Tommy and Melita Tomlinson:
We would tell them that marriage is NOT a 50/50 relationship! If you think that way, you will always be trying to keep score. Instead, marriage should be one where both spouses are willing to give 100% to the relationship. When you look at it that way, each of you are always putting the other's needs first.
Rainey and Pat Little:
We would tell them to be friends, to want the best for each other, to communicate freely and openly, and to be one in Christ. In addition, never put your head on a pillow at night until you have solved any problem that has developed that day. Focus on the minor things so that they don’t become major things. Learn to be patient with the one you love and don’t try to change him/her. Remember you fell in love with them with all of their faults as well as good qualities. Continue to “court” your spouse and show the same enjoyment when together as a married couple as you did when dating.

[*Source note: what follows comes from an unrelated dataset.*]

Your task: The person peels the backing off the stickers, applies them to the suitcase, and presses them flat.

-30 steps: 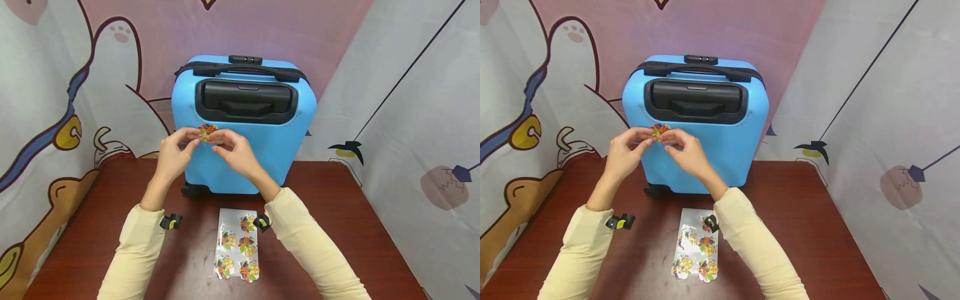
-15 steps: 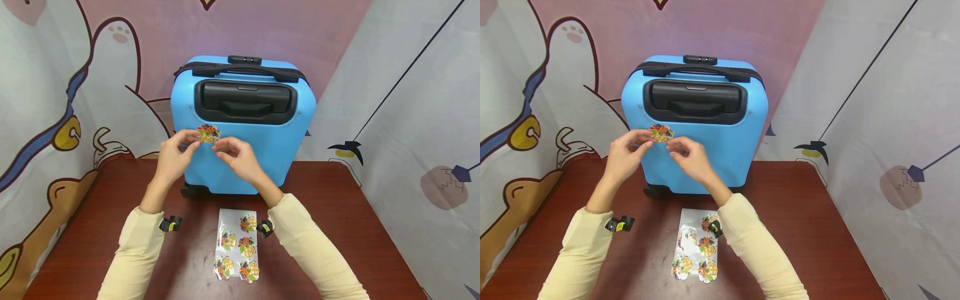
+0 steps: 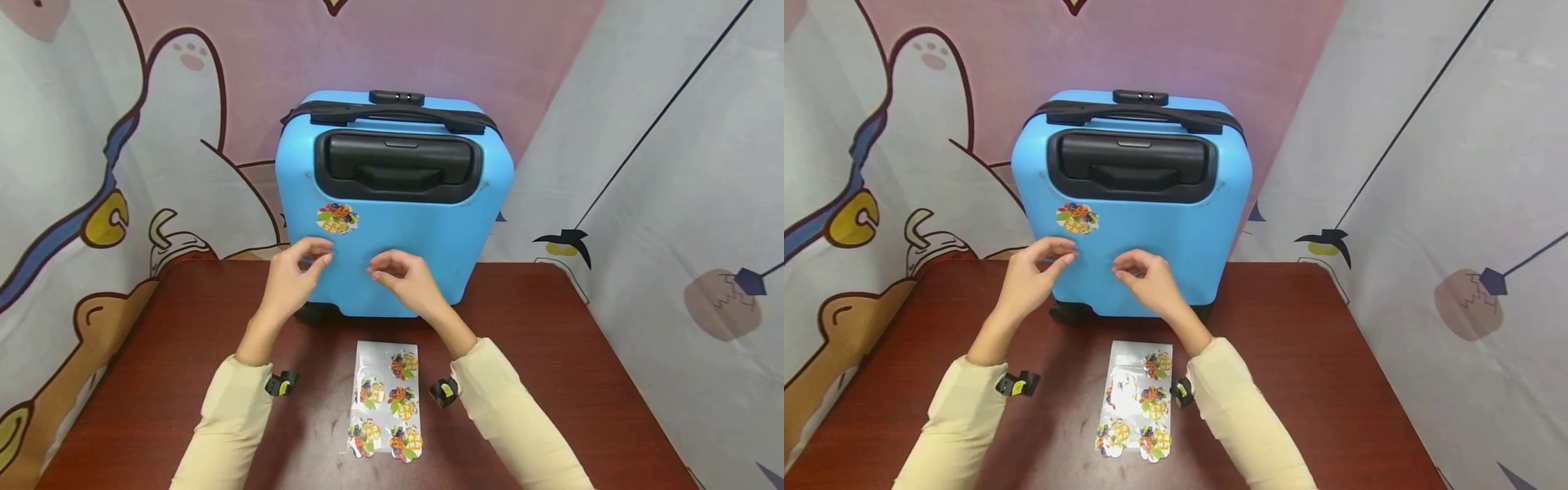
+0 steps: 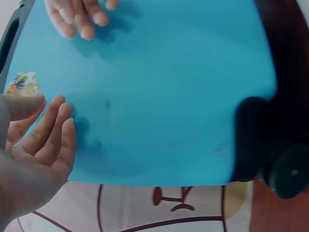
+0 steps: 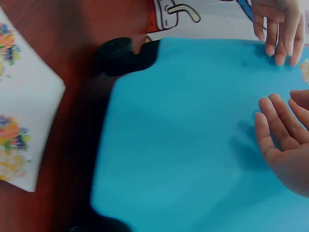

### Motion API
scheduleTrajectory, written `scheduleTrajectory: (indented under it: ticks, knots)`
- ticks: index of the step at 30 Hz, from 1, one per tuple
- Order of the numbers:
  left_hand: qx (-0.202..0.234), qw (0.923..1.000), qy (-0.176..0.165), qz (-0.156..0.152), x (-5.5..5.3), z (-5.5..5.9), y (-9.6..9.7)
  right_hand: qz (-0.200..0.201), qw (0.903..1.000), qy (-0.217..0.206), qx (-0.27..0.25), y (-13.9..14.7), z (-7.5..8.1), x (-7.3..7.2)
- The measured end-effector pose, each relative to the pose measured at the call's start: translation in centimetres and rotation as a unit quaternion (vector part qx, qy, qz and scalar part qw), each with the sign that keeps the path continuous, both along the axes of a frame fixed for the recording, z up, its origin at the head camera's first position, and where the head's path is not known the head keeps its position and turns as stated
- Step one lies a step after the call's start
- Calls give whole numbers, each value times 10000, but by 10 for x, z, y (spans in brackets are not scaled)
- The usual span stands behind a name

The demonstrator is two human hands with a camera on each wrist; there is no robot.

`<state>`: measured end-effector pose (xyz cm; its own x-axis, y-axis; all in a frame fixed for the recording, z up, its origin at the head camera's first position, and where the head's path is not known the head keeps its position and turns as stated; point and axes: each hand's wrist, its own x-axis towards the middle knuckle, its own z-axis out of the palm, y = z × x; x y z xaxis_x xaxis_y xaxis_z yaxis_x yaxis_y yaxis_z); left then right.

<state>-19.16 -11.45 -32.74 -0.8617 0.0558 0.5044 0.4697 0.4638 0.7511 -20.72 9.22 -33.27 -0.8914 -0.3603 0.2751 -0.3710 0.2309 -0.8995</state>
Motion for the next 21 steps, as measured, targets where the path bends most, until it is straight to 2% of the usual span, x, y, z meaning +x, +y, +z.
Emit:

What advice would you go back and offer to your newlywed self?
Terry and Cathy Kemp:
Recognize what is most important early on. It’s not your career or material things. It’s each other. In addition, know that the adjustment and transition to marriage is hard. Cut yourself some slack.
Tommy and Melita Tomlinson:
If we knew then what we know know, Tommy would tell the newlywed him to be on the lookout for ways to help around the house, without being asked. It's a partnership, after all, and the husband should not always expect to be waited on hand and foot. (Even if that's what your Mama did!) And Melita would tell her newlywed self to be more upfront in expressing her thoughts to her husband. She should not expect him to read her mind about something, and then get upset if he doesn't do or act like she wanted him to. She should just tell him upfront.
Rainey and Pat Little:
Be more open; don’t try to “keep it all in and man up” so much. In addition, enjoy every minute of your marriage as the years go by so quickly. Focus more on the spiritual than the physical life. Save more for those fun retirement years!!
What do you think are some specific reasons for the longevity of your marriage?
Terry and Cathy Kemp:
Commitment. Divorce was not an option. We moved 300 miles away after our wedding so we had to rely on each other for survival. It’s really true that love endures all things and that putting your spouse before yourself is the way to true and lasting love. Considering how little we knew and how young we were, our marriage must have been ordained by God!
Tommy and Melita Tomlinson:
We believe one of the reasons it has lasted is because neither of us EVER thought that it wouldn't work! What I mean by that is, we did not enter our marriage with the idea that if it didn't work out, we could end it. We both believe marriage is a lifelong commitment. Another important reason for the success is that we both agreed that God should be and IS at the center of our marriage.
Rainey and Pat Little:
Shared faith in God
Love for each other
Respect for each other
Patience and understanding
Seeking the Lord and His will for our lives
Conclusion
The one piece of advice that each couple addressed at some point throughout the interview is that a married couple should never go to bed angry with one another. That actually comes straight from scripture in Ephesians 4:26-27. “And don’t sin by letting anger control you. Don’t let the sun go down while you are still angry, for anger gives a foothold to the devil.” The NLT Bible commentary states the following about those two scripture references:
Though each couple worded that piece of advice slightly different, the message is the same and seems to have worked in helping their marriages remain healthy. The rest of us might want to take note; there seems to be some wisdom in that advice.
By the way, in case you were wondering, we left the store that day with chicken.